### Task to complete
Pictures do not belong in the copy; retype the records below exactly.

### Dataset excerpts

========

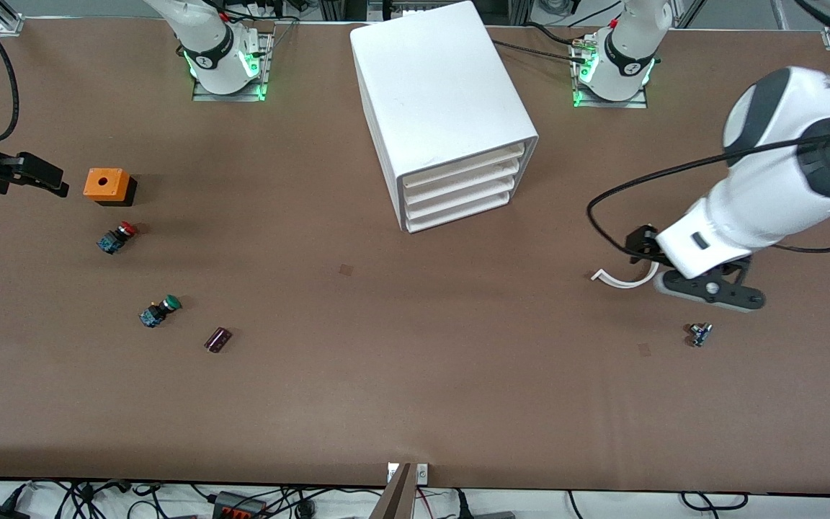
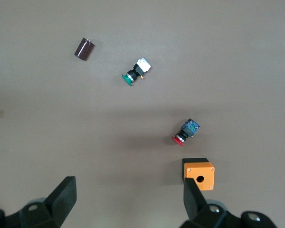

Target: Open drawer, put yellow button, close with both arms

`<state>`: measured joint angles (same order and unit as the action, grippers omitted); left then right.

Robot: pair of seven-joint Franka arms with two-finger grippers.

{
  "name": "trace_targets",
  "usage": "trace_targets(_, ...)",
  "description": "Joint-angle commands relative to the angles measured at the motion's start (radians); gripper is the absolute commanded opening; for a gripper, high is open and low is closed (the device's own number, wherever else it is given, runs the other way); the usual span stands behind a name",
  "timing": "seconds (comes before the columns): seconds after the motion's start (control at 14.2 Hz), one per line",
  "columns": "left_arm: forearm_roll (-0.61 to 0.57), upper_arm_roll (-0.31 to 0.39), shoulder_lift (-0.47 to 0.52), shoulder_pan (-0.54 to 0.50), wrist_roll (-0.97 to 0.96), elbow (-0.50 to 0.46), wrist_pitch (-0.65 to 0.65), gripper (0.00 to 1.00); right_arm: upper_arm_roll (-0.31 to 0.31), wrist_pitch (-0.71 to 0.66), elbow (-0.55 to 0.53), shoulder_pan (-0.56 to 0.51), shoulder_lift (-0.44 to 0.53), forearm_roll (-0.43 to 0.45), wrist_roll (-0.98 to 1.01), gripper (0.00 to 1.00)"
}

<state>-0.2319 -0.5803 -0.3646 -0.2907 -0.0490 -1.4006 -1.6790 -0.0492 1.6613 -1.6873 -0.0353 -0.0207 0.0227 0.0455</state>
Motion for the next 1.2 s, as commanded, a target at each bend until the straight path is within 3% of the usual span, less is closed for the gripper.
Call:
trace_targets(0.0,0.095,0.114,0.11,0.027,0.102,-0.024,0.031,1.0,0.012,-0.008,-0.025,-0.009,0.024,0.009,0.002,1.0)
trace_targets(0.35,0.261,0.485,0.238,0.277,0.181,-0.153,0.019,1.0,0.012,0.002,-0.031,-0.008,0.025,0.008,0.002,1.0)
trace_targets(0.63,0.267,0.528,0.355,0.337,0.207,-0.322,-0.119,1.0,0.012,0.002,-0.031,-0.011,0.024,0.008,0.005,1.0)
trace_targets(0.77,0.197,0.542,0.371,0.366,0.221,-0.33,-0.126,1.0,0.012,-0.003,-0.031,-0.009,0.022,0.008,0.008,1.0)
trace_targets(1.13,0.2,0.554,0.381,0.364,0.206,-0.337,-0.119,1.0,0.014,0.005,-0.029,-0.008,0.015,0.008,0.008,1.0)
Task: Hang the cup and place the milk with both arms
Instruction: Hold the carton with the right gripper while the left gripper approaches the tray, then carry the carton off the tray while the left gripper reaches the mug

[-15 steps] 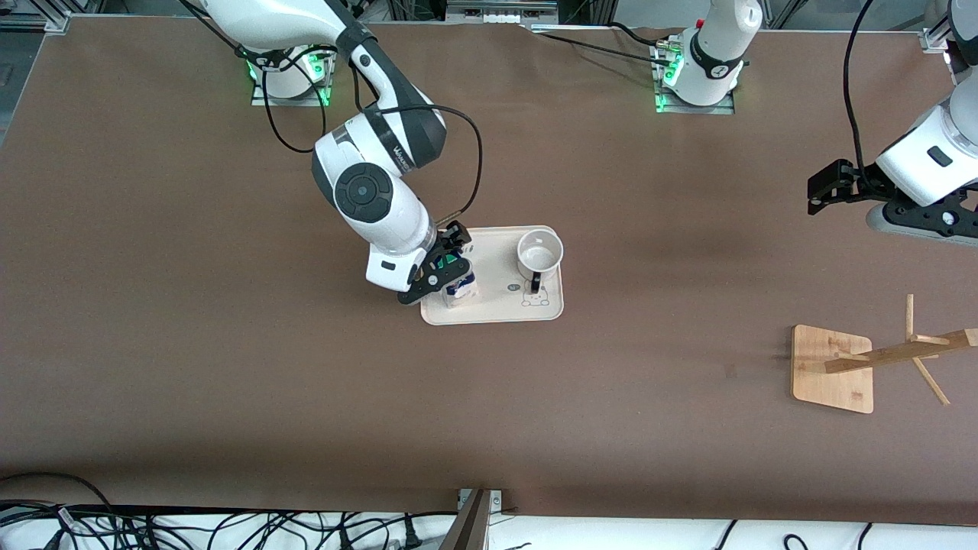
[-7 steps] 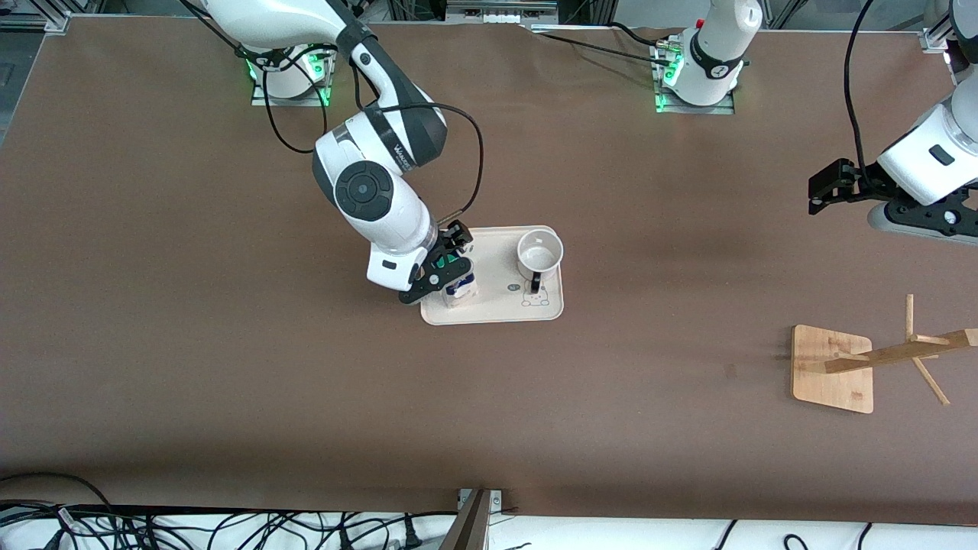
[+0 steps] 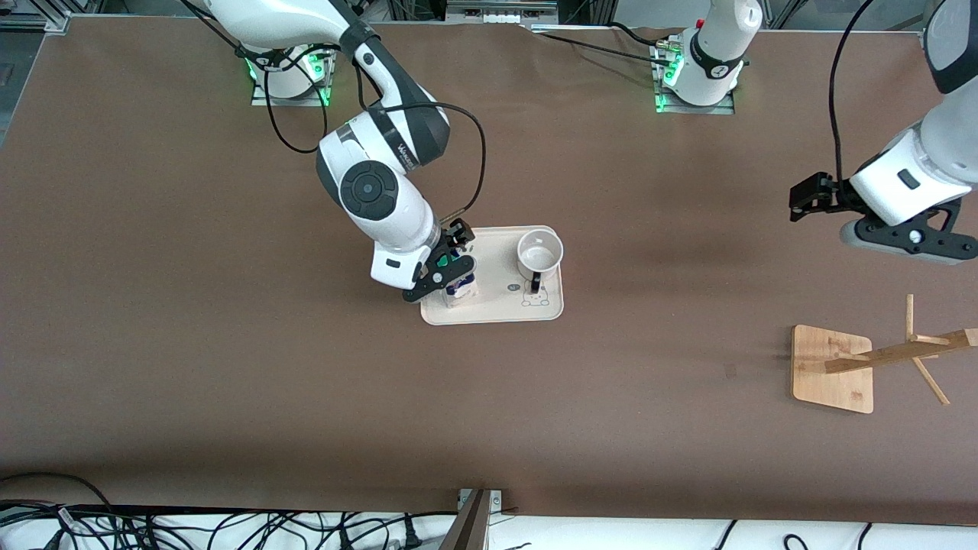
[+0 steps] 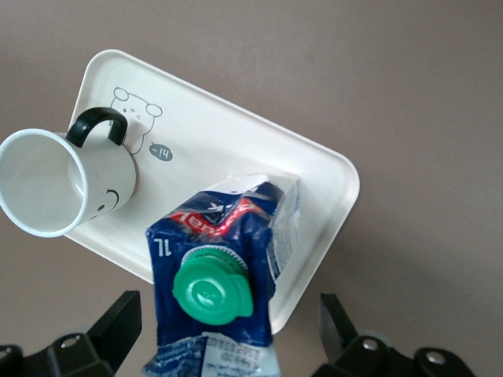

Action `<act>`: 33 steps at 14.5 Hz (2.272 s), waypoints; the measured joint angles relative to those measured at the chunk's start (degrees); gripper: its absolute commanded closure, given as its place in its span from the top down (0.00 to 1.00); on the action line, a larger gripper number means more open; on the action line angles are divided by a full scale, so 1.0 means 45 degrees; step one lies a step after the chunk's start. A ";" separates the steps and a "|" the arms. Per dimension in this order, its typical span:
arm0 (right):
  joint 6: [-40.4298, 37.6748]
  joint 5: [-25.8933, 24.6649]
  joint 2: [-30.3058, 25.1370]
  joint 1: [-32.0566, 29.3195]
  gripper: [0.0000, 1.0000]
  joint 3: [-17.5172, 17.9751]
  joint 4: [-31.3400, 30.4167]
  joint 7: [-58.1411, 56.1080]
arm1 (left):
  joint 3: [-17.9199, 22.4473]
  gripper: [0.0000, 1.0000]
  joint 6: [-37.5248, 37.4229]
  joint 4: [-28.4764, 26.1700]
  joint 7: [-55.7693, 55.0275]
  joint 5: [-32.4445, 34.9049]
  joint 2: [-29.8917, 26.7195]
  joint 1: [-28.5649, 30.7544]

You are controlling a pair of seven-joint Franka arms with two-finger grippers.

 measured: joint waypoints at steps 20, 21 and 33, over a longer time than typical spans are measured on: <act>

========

### Answer to the exercise
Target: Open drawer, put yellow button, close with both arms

`<state>`: measured joint angles (same order and unit as the action, grippers omitted); left then right.

Robot: pair of seven-joint Franka arms with two-finger grippers.

{
  "name": "trace_targets",
  "usage": "trace_targets(_, ...)",
  "description": "Joint-angle commands relative to the angles measured at the motion's start (radians); gripper is the absolute commanded opening; for a gripper, high is open and low is closed (the device's own number, wherever else it is given, runs the other way); the usual span stands behind a name",
  "timing": "seconds (comes before the columns): seconds after the motion's start (control at 14.2 Hz), one per line",
  "columns": "left_arm: forearm_roll (-0.61 to 0.57), upper_arm_roll (-0.31 to 0.39), shoulder_lift (-0.47 to 0.52), shoulder_pan (-0.54 to 0.50), wrist_roll (-0.97 to 0.96), elbow (-0.50 to 0.46), wrist_pitch (-0.65 to 0.65), gripper (0.00 to 1.00); right_arm: upper_arm_roll (-0.31 to 0.31), wrist_pitch (-0.71 to 0.66), elbow (-0.55 to 0.53), shoulder_pan (-0.56 to 0.51), shoulder_lift (-0.44 to 0.53), forearm_roll (-0.43 to 0.45), wrist_roll (-0.98 to 1.01), gripper (0.00 to 1.00)"
}

<state>-0.2319 -0.5803 -0.3646 -0.2907 -0.0490 -1.4006 -1.6790 -0.0492 1.6613 -1.6873 -0.0353 -0.0207 0.0227 0.0455</state>
Motion for the next 1.2 s, as commanded, a target at each bend until the straight path is within 3% of the usual span, less is closed for the gripper.
Call:
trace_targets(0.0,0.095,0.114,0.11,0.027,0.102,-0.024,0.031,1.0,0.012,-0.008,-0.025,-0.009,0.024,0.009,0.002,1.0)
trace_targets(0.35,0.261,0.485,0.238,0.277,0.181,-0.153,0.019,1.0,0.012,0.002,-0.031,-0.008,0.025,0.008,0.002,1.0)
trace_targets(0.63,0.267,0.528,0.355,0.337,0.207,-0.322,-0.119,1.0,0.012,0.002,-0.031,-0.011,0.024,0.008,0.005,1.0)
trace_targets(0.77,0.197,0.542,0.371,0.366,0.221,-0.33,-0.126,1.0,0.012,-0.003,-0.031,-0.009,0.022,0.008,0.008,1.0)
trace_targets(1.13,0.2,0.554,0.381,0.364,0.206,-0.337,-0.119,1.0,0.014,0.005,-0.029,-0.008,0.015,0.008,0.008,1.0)
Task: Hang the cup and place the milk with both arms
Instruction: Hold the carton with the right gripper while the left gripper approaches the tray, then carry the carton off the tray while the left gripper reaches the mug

[-15 steps] 
[-7 steps] 
[+0 steps] 
[+0 steps] 

Action `<act>`: 33 steps at 14.5 Hz (2.272 s), waypoints; the measured joint angles relative to those measured at the chunk's start (degrees); gripper: its absolute commanded closure, given as its place in its span from the top down (0.00 to 1.00); on the action line, a larger gripper number means more open; on the action line angles are divided by a full scale, so 1.0 means 45 degrees; step one lies a step after the chunk's start. A ";" separates the steps and a "|" the arms. Per dimension in this order, its typical span:
arm0 (right):
  joint 6: [-40.4298, 37.6748]
  joint 5: [-25.8933, 24.6649]
  joint 2: [-30.3058, 25.1370]
  joint 1: [-32.0566, 29.3195]
  gripper: [0.0000, 1.0000]
  joint 3: [-17.5172, 17.9751]
  joint 4: [-31.3400, 30.4167]
  joint 7: [-58.1411, 56.1080]
arm1 (left):
  joint 3: [-17.9199, 22.4473]
  gripper: [0.0000, 1.0000]
  joint 6: [-37.5248, 37.4229]
  joint 4: [-28.4764, 26.1700]
  joint 7: [-55.7693, 55.0275]
  joint 5: [-32.4445, 34.9049]
  joint 2: [-29.8917, 26.7195]
  joint 1: [-28.5649, 30.7544]

You are controlling a pair of seven-joint Franka arms with two-finger grippers.

 measured: joint waypoints at steps 20, 21 and 33, over a longer time than typical spans are measured on: <act>

The output for this exercise is finished.